- Other names: AZOOR
- Pronunciation: uh-cute zoh-null uh-cult ow-tehr reh-tin-ah-puh-thee ;
- Specialty: Ophthalmology

= Acute zonal occult outer retinopathy =

Acute Zonal Occult Outer Retinopathy (AZOOR) is a rare, presumed inflammatory retinopathy that involves the outer regions of the retina and is typically associated with visual field defects and visual disturbances known as photopsia. It was first characterized in 1992 by Gass and since then, has been categorized into a group of disorders called white dot syndromes. The disease served as a major plot point in the BBC drama Second Sight which aired from 2000 to 2001.

AZOOR is most commonly seen in young to middle-age adults with a female predominance of approximately 3:1. One systematic review found the median age of onset to be 35 years; however, the condition may present anywhere between 12 and 85 years of age.

== Etiology ==
Though the exact mechanism is still undetermined, several have theorized the condition to be autoimmune or viral in origin. One study involving 51 patients with AZOOR found that 20% had a viral-like illness preceding presentation while 28% of patients had a history of at least one autoimmune disease. One systematic review found that of 427 patients with AZOOR, 27% had an extraocular autoimmune disease at the time of presentation.

Some investigations have revealed the presence of anti-retinal autoantibodies in patients with AZOOR, further suggesting an autoimmune etiology. However, anti-retinal autoantibodies can be seen in a variety of other conditions without direct effects, and some patients with AZOOR do not have autoantibodies present. Furthermore, given that patients have varying responses to steroids and immunomodulatory treatment, the etiology is more likely to be multifactorial than autoimmune alone. There has been no evidence that genetics plays a role in the condition. Though the exact anatomic target has not been verified, the condition appears to affect the retina at the level of the retinal pigment epithelium (RPE) and photoreceptors, given the findings on electroretinography (ERG).

== Signs and Symptoms ==
Patients with AZOOR typically present with one or more visual complaints including, most commonly, photopsia, as well as visual field loss or less commonly, blurry vision. Other case series have reported night blindness as a possible symptom as well. A majority of patients have unilateral involvement at the time of presentation, however many will develop bilateral involvement as the condition progresses. The photopsia is typically described as “shining” or “shimmering” lights. The visual field loss may present as enlargement of the physiologic blind spot or other field defects such as peripheral vision loss.

Upon initial examination and testing, patients will typically have mildly decreased visual acuity of 20/40 or better on the Snellen chart with a normal slit lamp examination, though there may be a mild vitritis indicated by a small number of cells within the vitreous. Patients may have a relative afferent pupillary defect (RAPD). Fundoscopy, or visualization of the back of the patient's eye including the retina and optic nerve, is often normal in AZOOR. However, RPE mottling and retinal atrophy may be seen as the condition progresses. Also with time, the retinal arteries may thin and the optic disk may become pale.

Rarely, patients with AZOOR have been reported to have choroidal neovascular membranes as a late manifestation of the disease.

Nearly all patients will have abnormalities on ERG, but the abnormalities may vary between rod-dysfunction, cone-dysfunction or both. The abnormalities typically coincide with the visual field defects.

== Testing and Diagnosis ==
AZOOR remains a diagnosis of exclusion, meaning that other similar conditions must be ruled out first. A diagnostic workup may include optical coherence tomography (OCT), visual field testing, fundus photography, fluorescein angiography, fundus autofluorescence, and ERG.

The differential diagnosis for patients with suspected AZOOR includes other white dot syndromes such as multiple evanescent white dot syndrome (MEWDS) or Birdshot chorioretinopathy, inherited retinal degenerations such as retinitis pigmentosa, autoimmune retinopathy, acute idiopathic enlarged blindspot syndrome (AIEBS), infectious retinopathy such as syphilis or HIV, toxic retinopathy, and others.
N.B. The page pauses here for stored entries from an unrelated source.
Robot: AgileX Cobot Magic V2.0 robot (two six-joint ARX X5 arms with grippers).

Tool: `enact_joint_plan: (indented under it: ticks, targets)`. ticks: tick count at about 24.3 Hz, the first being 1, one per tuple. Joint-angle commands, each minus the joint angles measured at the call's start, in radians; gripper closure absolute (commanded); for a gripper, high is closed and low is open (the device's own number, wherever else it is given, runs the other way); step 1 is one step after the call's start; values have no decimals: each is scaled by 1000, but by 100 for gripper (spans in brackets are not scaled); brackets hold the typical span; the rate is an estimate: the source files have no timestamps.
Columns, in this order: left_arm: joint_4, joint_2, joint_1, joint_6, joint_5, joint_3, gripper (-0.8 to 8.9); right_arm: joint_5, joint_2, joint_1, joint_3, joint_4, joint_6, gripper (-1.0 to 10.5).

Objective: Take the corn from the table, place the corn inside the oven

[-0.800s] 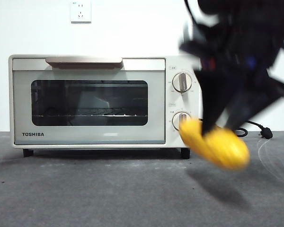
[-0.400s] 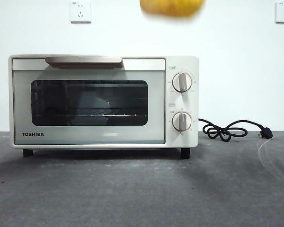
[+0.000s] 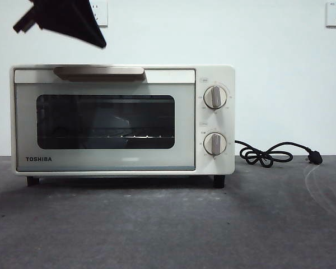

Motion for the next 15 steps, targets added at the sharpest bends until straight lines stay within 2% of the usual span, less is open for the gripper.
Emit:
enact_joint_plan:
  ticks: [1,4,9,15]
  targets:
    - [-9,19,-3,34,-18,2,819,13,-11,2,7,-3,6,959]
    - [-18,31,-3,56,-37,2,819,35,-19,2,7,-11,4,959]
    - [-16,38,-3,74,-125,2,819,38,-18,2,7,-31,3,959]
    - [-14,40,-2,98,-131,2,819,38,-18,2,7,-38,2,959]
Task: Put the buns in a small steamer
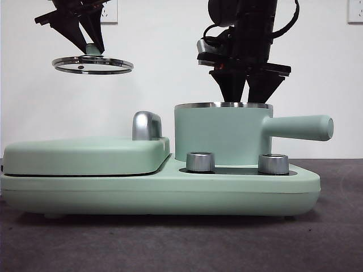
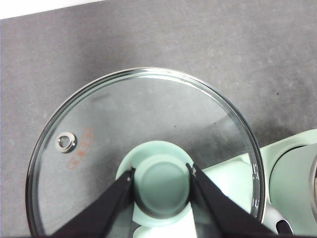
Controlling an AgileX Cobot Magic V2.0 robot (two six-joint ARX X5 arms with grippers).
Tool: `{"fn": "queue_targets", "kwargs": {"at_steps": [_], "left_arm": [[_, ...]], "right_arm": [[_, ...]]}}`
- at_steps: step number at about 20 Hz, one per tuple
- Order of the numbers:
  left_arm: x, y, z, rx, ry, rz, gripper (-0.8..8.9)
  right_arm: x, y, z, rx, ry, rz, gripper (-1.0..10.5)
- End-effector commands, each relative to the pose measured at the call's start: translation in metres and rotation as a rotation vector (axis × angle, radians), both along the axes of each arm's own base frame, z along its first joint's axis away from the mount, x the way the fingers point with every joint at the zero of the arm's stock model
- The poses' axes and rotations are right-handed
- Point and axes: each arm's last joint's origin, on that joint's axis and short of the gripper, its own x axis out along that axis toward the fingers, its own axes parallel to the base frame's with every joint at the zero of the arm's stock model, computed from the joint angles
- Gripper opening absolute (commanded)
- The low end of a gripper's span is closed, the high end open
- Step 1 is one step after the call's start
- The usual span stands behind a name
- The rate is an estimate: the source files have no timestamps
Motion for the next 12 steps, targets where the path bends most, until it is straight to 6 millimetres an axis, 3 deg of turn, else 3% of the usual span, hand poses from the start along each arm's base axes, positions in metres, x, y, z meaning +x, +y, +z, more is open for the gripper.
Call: {"fn": "queue_targets", "kwargs": {"at_steps": [1,4,7,12], "left_arm": [[-0.0035,-0.0007,0.0131,-0.017,-0.06,0.001,0.51],[-0.0024,-0.0009,0.0118,-0.016,-0.056,0.001,0.51],[-0.0019,-0.001,0.0112,-0.016,-0.055,0.001,0.51],[-0.0018,-0.001,0.0111,-0.016,-0.055,0.001,0.51]], "right_arm": [[0.0048,0.0059,-0.0032,-0.002,-0.003,0.021,1.8],[0.0056,0.0064,-0.0054,-0.003,0.004,0.022,1.9],[0.0059,0.0071,-0.0051,0.002,-0.002,0.023,3.3],[0.0042,0.0059,0.0011,0.002,-0.01,0.022,3.4]]}}
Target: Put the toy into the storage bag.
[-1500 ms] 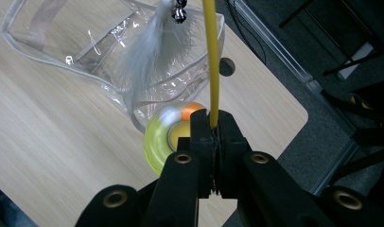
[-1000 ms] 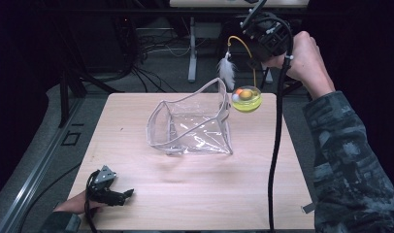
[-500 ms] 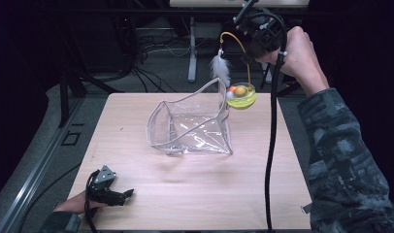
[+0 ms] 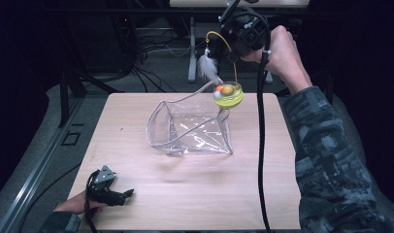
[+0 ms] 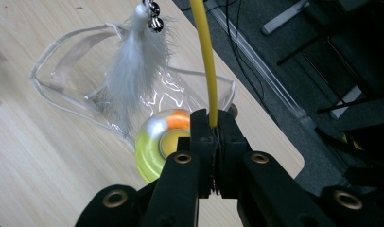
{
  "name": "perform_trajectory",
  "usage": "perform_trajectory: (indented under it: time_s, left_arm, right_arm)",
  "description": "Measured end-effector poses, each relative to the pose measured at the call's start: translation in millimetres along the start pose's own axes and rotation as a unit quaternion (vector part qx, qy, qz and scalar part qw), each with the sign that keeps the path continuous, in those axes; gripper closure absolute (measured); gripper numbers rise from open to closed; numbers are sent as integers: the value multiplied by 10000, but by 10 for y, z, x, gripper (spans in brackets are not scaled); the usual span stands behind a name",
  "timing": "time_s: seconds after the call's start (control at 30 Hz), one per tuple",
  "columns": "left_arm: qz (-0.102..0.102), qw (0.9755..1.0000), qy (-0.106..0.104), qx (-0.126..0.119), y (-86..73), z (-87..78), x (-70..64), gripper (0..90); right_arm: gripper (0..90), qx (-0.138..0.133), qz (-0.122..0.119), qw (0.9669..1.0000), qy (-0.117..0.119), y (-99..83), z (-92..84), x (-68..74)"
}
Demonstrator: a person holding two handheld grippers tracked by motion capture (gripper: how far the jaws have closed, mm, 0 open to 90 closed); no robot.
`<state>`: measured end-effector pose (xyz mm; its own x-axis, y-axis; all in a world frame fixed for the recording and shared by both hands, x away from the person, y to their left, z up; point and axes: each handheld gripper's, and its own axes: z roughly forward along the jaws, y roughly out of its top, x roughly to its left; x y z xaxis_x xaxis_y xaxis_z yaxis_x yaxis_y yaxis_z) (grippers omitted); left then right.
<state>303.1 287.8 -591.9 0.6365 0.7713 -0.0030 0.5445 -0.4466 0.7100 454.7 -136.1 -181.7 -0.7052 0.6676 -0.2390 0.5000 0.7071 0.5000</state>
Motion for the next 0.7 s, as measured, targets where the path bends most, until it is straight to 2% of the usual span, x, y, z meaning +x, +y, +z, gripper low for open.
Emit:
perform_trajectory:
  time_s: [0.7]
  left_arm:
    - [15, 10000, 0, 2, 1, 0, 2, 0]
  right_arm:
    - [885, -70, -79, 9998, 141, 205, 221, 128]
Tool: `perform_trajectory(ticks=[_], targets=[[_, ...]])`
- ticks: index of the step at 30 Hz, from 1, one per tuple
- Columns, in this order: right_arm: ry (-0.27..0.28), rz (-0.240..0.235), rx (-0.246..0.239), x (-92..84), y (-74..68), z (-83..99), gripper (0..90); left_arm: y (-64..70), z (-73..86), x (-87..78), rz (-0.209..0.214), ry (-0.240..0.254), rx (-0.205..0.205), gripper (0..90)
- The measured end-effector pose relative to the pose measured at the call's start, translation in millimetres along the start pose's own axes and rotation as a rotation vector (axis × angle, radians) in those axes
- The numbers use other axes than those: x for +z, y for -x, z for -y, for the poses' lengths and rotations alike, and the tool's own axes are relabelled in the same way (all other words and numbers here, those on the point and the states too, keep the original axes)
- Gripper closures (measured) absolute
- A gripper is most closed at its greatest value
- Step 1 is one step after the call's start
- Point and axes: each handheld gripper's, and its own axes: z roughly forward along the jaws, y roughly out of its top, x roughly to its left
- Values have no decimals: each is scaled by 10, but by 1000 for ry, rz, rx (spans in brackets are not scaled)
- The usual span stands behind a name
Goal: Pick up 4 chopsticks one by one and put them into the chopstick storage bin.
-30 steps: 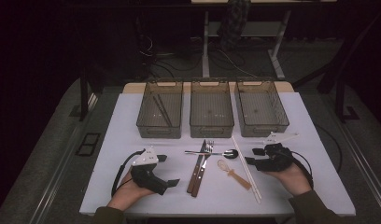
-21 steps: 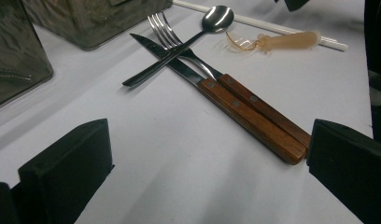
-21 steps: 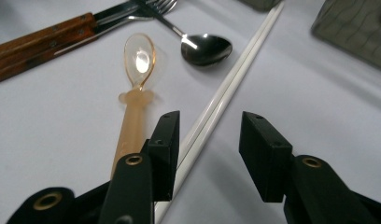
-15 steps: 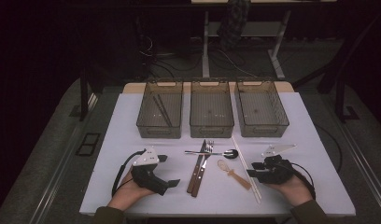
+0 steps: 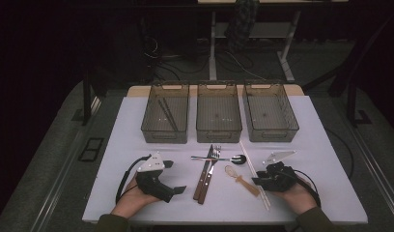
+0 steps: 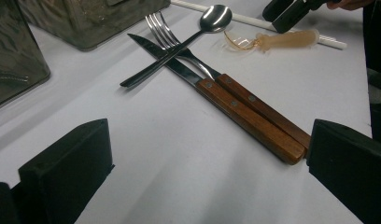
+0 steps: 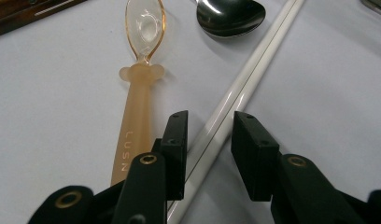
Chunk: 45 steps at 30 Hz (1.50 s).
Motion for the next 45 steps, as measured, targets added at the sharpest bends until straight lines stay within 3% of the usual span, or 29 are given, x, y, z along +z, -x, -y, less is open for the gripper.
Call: perform_trajectory(ticks=[14, 38, 45], targets=[[-17, 48, -24, -14, 14, 2, 687, 1, 0, -4, 1, 2, 0, 0], [-53, 93, 17, -130, 293, 78, 753, 3, 0, -4, 8, 0, 1, 0], [-68, 115, 1, -164, 383, 100, 762, 4, -1, -4, 8, 0, 2, 0]])
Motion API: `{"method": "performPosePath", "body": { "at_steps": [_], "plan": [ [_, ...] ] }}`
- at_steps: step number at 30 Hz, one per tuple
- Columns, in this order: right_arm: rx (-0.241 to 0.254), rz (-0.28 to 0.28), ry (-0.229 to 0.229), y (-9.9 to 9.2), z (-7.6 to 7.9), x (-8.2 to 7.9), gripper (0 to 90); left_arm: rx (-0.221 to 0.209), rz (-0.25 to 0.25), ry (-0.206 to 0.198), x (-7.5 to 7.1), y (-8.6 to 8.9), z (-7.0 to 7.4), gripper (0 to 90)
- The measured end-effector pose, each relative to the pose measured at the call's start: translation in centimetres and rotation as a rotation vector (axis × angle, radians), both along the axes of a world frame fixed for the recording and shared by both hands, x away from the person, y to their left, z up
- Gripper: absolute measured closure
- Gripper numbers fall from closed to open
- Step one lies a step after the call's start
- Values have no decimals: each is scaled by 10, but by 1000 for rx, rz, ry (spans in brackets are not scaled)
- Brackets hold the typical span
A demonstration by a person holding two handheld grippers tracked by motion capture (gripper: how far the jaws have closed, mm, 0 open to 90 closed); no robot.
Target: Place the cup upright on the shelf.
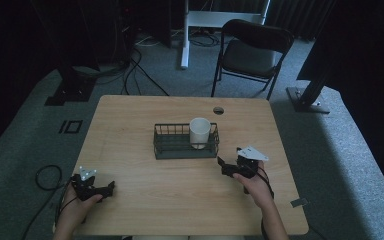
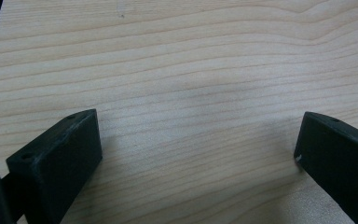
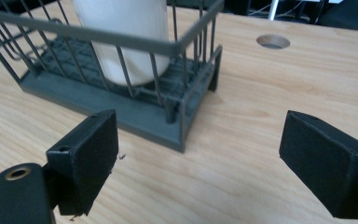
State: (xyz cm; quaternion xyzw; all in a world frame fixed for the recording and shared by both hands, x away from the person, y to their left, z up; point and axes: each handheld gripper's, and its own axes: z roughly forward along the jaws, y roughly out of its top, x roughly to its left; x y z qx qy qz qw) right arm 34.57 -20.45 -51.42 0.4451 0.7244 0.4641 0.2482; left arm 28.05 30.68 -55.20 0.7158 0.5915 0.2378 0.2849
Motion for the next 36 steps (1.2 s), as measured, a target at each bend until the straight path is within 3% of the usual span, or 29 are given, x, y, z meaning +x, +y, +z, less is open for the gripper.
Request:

== Management and Prognosis ==
Many different therapies have been utilized in the management of AZOOR including local and systemic steroids, NSAIDs, antimicrobials, and watchful observation, none of which have proven to be more effective than the other. Unfortunately, due in part to the rarity of this condition, there have been no randomized control trials evaluating treatments for AZOOR, so the data on treatment efficacy comes from case series and cohort studies.

Fortunately, the natural history of the disease appears to show stabilization or improvement within 6 months in a majority of cases, even without treatment.